EXERCISE GOAL: Give the records again. Keep them exact and leave out the images.

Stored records
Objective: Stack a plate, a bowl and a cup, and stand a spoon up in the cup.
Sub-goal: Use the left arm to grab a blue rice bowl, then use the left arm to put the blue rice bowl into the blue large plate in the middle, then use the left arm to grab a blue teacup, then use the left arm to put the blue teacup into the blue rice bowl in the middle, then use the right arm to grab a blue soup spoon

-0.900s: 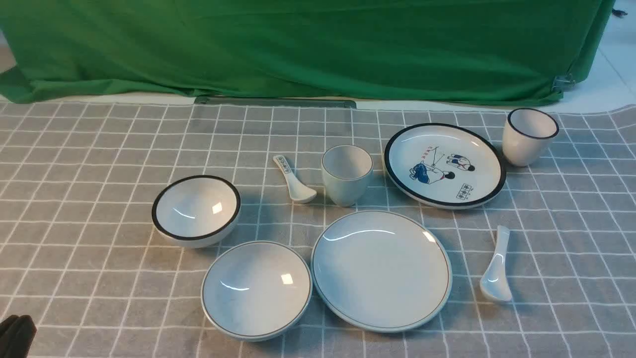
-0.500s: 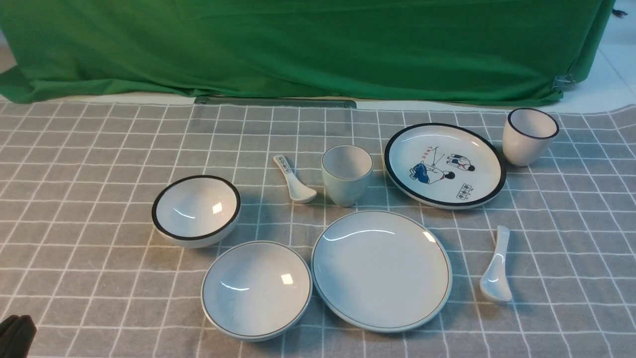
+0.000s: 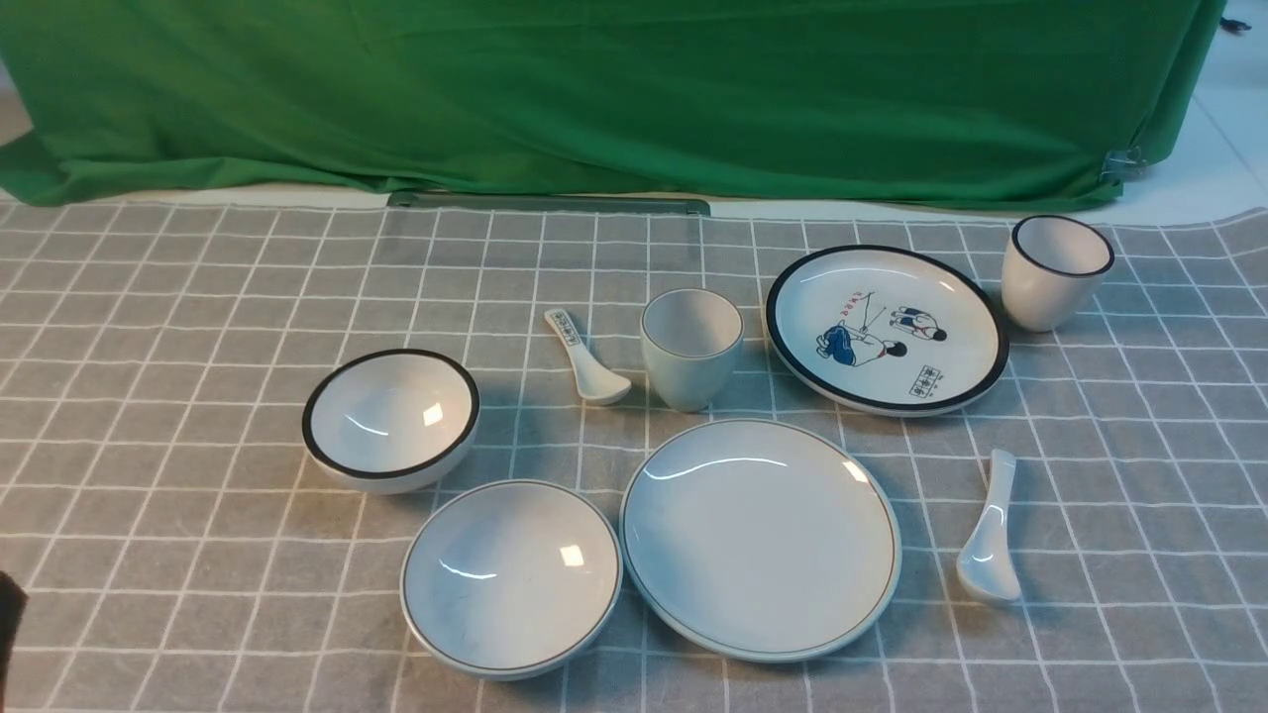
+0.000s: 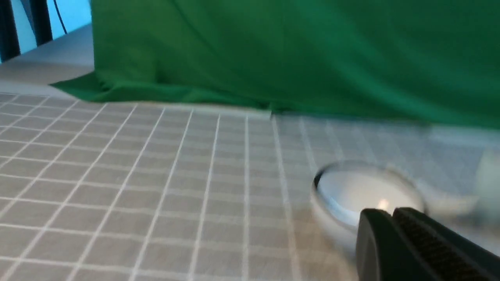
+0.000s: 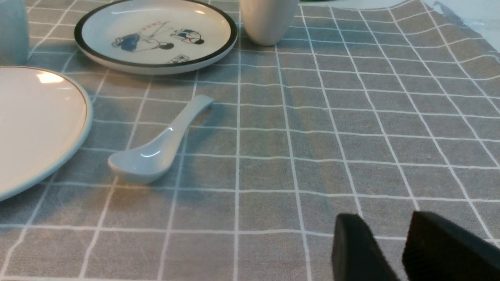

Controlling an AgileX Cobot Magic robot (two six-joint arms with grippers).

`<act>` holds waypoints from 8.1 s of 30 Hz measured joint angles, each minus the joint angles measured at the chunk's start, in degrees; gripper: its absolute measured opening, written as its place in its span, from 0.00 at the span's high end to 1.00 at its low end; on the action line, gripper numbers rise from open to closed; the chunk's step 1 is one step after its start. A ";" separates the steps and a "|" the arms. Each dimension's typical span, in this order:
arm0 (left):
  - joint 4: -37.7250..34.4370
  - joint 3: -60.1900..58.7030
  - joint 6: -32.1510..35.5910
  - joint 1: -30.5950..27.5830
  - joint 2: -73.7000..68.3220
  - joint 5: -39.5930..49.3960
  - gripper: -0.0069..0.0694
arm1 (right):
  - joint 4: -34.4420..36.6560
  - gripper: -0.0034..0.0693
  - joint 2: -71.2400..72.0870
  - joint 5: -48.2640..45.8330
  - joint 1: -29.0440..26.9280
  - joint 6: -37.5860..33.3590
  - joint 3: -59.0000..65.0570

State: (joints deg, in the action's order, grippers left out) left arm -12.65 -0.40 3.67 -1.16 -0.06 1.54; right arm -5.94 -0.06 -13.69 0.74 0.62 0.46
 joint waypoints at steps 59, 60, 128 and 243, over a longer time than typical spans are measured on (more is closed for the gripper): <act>15.60 58.00 -18.77 24.03 -93.06 44.86 0.53 | 2.54 0.92 -46.74 -24.39 40.73 12.70 -37.73; 15.61 58.00 -18.90 24.03 -93.53 44.22 0.49 | 2.54 0.92 -47.00 -23.63 40.73 12.70 -37.73; 9.87 101.55 -15.75 32.98 -116.19 56.03 0.32 | -10.22 0.92 -44.43 -39.31 29.05 16.18 -45.27; 11.98 58.77 -10.58 36.00 -65.45 40.21 0.90 | 14.32 0.27 -100.87 -27.74 7.15 -4.30 -70.38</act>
State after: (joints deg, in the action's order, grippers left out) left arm -0.68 58.37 -6.90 34.83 -65.51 41.74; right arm 8.38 -100.93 -41.43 7.89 -3.68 -69.92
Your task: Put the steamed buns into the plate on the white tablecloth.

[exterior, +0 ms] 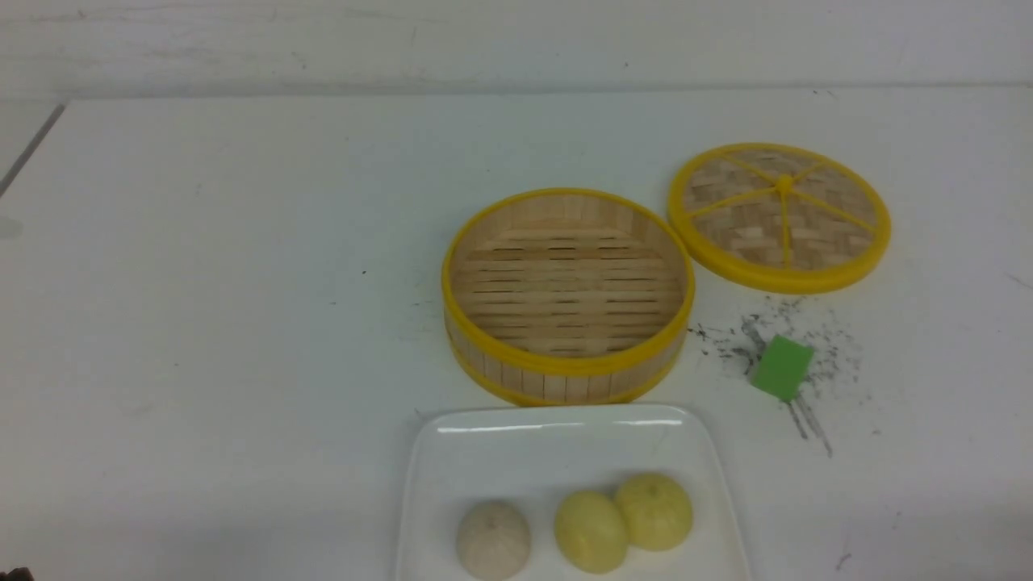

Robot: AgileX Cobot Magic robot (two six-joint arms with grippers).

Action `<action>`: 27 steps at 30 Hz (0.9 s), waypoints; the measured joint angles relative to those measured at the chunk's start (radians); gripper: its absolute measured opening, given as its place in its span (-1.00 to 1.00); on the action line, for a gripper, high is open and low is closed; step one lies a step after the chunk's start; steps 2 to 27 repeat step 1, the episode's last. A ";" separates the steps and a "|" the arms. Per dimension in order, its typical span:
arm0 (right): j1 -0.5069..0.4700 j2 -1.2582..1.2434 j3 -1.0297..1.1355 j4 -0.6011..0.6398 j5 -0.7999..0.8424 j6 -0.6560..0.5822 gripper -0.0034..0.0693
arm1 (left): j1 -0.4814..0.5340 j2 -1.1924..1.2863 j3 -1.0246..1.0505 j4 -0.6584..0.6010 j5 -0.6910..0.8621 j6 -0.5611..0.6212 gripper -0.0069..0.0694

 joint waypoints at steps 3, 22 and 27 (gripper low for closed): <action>0.000 0.000 0.000 0.000 0.000 0.000 -0.28 | 0.000 0.000 0.000 0.000 0.000 0.000 -0.58; 0.000 0.000 0.000 0.000 0.000 0.000 -0.28 | 0.000 0.000 0.000 0.000 0.000 0.000 -0.58; 0.000 0.000 0.000 0.000 0.000 0.000 -0.28 | 0.000 0.000 0.000 0.000 0.000 0.000 -0.58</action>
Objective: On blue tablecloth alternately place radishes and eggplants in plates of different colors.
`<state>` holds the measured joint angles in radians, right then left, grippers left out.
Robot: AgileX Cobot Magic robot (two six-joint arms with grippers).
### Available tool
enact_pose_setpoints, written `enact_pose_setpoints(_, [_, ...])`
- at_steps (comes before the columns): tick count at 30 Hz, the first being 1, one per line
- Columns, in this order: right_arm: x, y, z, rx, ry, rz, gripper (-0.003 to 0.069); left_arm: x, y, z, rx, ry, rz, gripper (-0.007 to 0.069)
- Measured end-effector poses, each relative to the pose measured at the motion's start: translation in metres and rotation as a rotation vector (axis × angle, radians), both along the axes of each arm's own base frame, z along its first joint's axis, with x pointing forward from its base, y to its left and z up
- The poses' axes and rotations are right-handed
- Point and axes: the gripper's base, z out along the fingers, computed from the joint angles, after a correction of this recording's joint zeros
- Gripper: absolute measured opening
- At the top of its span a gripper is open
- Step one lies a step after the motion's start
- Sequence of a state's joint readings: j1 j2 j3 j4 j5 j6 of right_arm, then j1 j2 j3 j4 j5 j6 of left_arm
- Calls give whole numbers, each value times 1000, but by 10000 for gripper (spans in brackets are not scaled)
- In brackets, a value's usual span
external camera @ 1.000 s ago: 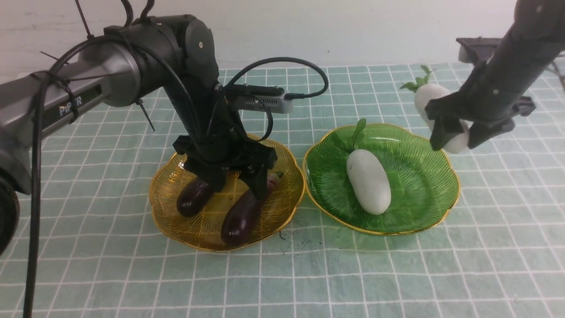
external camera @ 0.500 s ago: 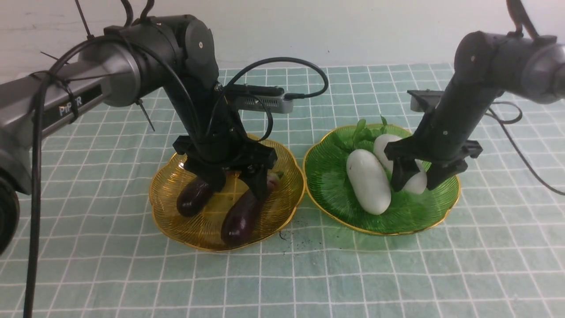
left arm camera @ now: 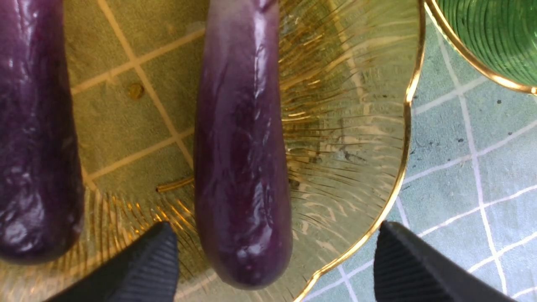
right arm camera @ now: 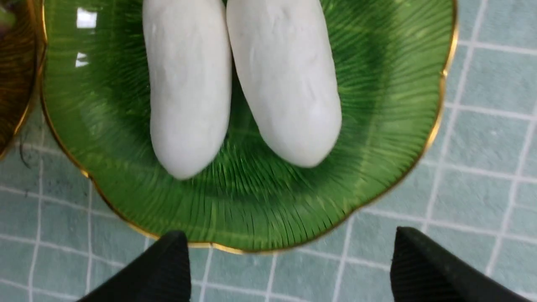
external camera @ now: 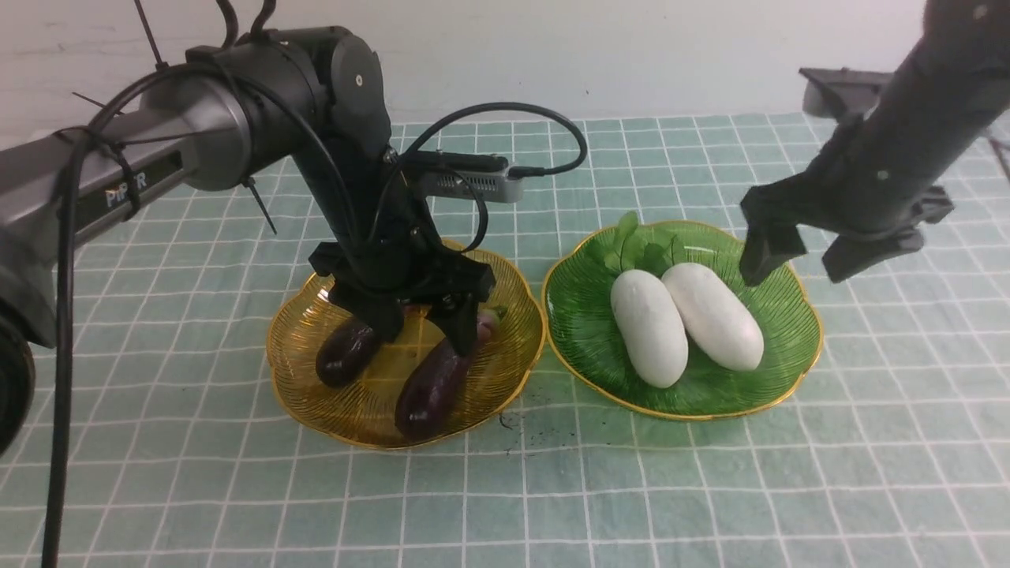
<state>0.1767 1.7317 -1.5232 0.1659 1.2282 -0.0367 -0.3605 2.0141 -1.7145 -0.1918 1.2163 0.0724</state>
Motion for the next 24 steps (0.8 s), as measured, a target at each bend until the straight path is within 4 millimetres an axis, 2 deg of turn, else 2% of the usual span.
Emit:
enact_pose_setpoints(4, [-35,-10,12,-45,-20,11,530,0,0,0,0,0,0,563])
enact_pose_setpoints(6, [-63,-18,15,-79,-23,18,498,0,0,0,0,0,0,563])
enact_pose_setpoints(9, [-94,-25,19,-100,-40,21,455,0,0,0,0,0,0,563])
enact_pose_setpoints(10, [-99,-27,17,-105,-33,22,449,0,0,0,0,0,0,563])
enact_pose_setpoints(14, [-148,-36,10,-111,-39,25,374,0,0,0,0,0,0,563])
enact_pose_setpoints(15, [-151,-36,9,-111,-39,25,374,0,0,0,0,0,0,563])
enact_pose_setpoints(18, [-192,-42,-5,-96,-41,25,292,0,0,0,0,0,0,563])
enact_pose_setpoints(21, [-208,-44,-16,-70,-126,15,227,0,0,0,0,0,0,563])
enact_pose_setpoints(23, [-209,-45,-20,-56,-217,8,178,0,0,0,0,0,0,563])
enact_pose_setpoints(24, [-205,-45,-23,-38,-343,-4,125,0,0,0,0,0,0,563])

EXERCISE RESPONSE:
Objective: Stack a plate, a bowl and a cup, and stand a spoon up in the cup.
Sub-goal: Use the left arm to grab a blue rice bowl, then use the left arm to put the blue rice bowl into the blue large plate in the middle, then use the left arm to grab a blue teacup, then use the left arm to put the blue teacup into the blue rice bowl in the middle, then use the right arm to grab a blue soup spoon

-0.900s: 
-0.500s: 
+0.000s: 
+0.000s: 
+0.000s: 

Controlling an AgileX Cobot Magic robot (two six-joint arms with grippers).

`<act>` holds waypoints from 8.1 s of 30 Hz measured joint angles, each minus the joint angles measured at the chunk's start, in degrees; gripper: its absolute measured opening, written as its place in its span, from 0.00 at the span's high end to 1.00 at its low end; on the action line, gripper numbers rise from open to closed; the chunk's step 1 is one step after its start. A ";" separates the steps and a "|" the arms. Each dimension's typical span, in this order:
arm0 (left):
  - joint 4: -37.7250..34.4370
  - joint 3: -60.1900..58.7030
  - joint 6: -32.1510..35.5910
  - joint 1: -30.5950..27.5830
  - joint 2: -73.7000..68.3220
  - joint 5: -39.5930..49.3960
  - gripper: -0.0069..0.0694
arm1 (right):
  - joint 4: -34.4420..36.6560
  - gripper: -0.0034..0.0693
  - joint 2: -71.2400..72.0870
  - joint 5: -48.2640..45.8330
  - joint 1: -29.0440..26.9280
  - joint 6: -37.5860..33.3590
  - joint 3: -59.0000..65.0570

State: (joints deg, in the action's order, grippers left out) left arm -12.65 -0.40 3.67 -1.16 -0.06 1.54; right arm -5.94 -0.06 -13.69 0.74 0.62 0.46
 joint waypoints at steps 59, 60, 128 and 243, over a longer time than typical spans are measured on (more is closed for the gripper): <act>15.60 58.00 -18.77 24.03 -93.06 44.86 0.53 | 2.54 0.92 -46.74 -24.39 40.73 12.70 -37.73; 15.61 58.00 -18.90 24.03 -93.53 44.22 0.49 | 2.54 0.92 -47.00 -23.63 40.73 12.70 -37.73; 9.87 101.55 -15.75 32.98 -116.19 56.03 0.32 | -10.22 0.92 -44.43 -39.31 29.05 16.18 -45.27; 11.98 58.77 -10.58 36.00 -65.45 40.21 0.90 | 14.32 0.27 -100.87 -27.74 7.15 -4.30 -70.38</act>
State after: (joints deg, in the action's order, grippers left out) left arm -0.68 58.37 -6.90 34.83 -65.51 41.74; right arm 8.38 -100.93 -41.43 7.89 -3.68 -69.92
Your task: Put the steamed buns into the plate on the white tablecloth.

[exterior, +0 ms] 

Robot: AgileX Cobot Magic robot (two six-joint arms with grippers).

Action `<action>`: 27 steps at 30 Hz (0.9 s), waypoints; the measured joint angles relative to those measured at the chunk's start (radians); gripper: its absolute measured opening, given as its place in its span (-1.00 to 1.00); on the action line, for a gripper, high is open and low is closed; step one lies a step after the chunk's start; steps 2 to 27 repeat step 1, the episode's last. A ";" separates the steps and a "|" the arms. Per dimension in order, its typical span:
arm0 (right): j1 -0.5069..0.4700 j2 -1.2582..1.2434 j3 -1.0297..1.1355 j4 -0.6011..0.6398 j5 -0.7999..0.8424 j6 -0.6560..0.5822 gripper -0.0034..0.0693
arm1 (left): j1 -0.4814..0.5340 j2 -1.1924..1.2863 j3 -1.0246..1.0505 j4 -0.6584..0.6010 j5 -0.6910..0.8621 j6 -0.5611..0.6212 gripper -0.0069..0.0694

 joint waypoints at steps 3, 22 and 27 (gripper low for closed): <action>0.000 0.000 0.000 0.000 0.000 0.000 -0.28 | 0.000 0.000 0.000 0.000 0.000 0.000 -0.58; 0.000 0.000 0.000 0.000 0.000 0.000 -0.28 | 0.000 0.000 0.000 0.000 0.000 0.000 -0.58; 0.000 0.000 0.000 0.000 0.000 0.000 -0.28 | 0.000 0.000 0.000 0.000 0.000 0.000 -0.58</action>
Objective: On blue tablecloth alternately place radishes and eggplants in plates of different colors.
`<state>` holds the measured joint angles in radians, right then left, grippers left out.
Robot: AgileX Cobot Magic robot (two six-joint arms with grippers).
### Available tool
enact_pose_setpoints, written `enact_pose_setpoints(_, [_, ...])`
- at_steps (comes before the columns): tick count at 30 Hz, the first being 1, one per line
- Columns, in this order: right_arm: x, y, z, rx, ry, rz, gripper (-0.003 to 0.069); left_arm: x, y, z, rx, ry, rz, gripper (-0.007 to 0.069)
- Measured end-effector poses, each relative to the pose measured at the motion's start: translation in metres and rotation as a rotation vector (axis × angle, radians), both along the axes of each arm's own base frame, z along its first joint's axis, with x pointing forward from its base, y to its left and z up
- The poses' axes and rotations are right-handed
- Point and axes: the gripper's base, z out along the fingers, computed from the joint angles, after a correction of this recording's joint zeros
- Gripper: absolute measured opening
- At the top of its span a gripper is open
- Step one lies a step after the motion's start
- Sequence of a state's joint readings: j1 j2 j3 j4 j5 j6 of right_arm, then j1 j2 j3 j4 j5 j6 of left_arm
- Calls give whole numbers, each value times 1000, but by 10000 for gripper (spans in brackets are not scaled)
- In brackets, a value's usual span
external camera @ 1.000 s ago: 
external camera @ 0.500 s ago: 
left arm camera @ now: 
right arm camera @ now: 
external camera @ now: 
<state>0.1767 1.7317 -1.5232 0.1659 1.2282 -0.0367 -0.3605 2.0141 -1.7145 -0.1918 1.2163 0.0724</state>
Motion for the next 24 steps (0.8 s), as measured, a target at each bend until the straight path is within 4 millimetres an axis, 2 deg of turn, else 2% of the usual span.
Emit:
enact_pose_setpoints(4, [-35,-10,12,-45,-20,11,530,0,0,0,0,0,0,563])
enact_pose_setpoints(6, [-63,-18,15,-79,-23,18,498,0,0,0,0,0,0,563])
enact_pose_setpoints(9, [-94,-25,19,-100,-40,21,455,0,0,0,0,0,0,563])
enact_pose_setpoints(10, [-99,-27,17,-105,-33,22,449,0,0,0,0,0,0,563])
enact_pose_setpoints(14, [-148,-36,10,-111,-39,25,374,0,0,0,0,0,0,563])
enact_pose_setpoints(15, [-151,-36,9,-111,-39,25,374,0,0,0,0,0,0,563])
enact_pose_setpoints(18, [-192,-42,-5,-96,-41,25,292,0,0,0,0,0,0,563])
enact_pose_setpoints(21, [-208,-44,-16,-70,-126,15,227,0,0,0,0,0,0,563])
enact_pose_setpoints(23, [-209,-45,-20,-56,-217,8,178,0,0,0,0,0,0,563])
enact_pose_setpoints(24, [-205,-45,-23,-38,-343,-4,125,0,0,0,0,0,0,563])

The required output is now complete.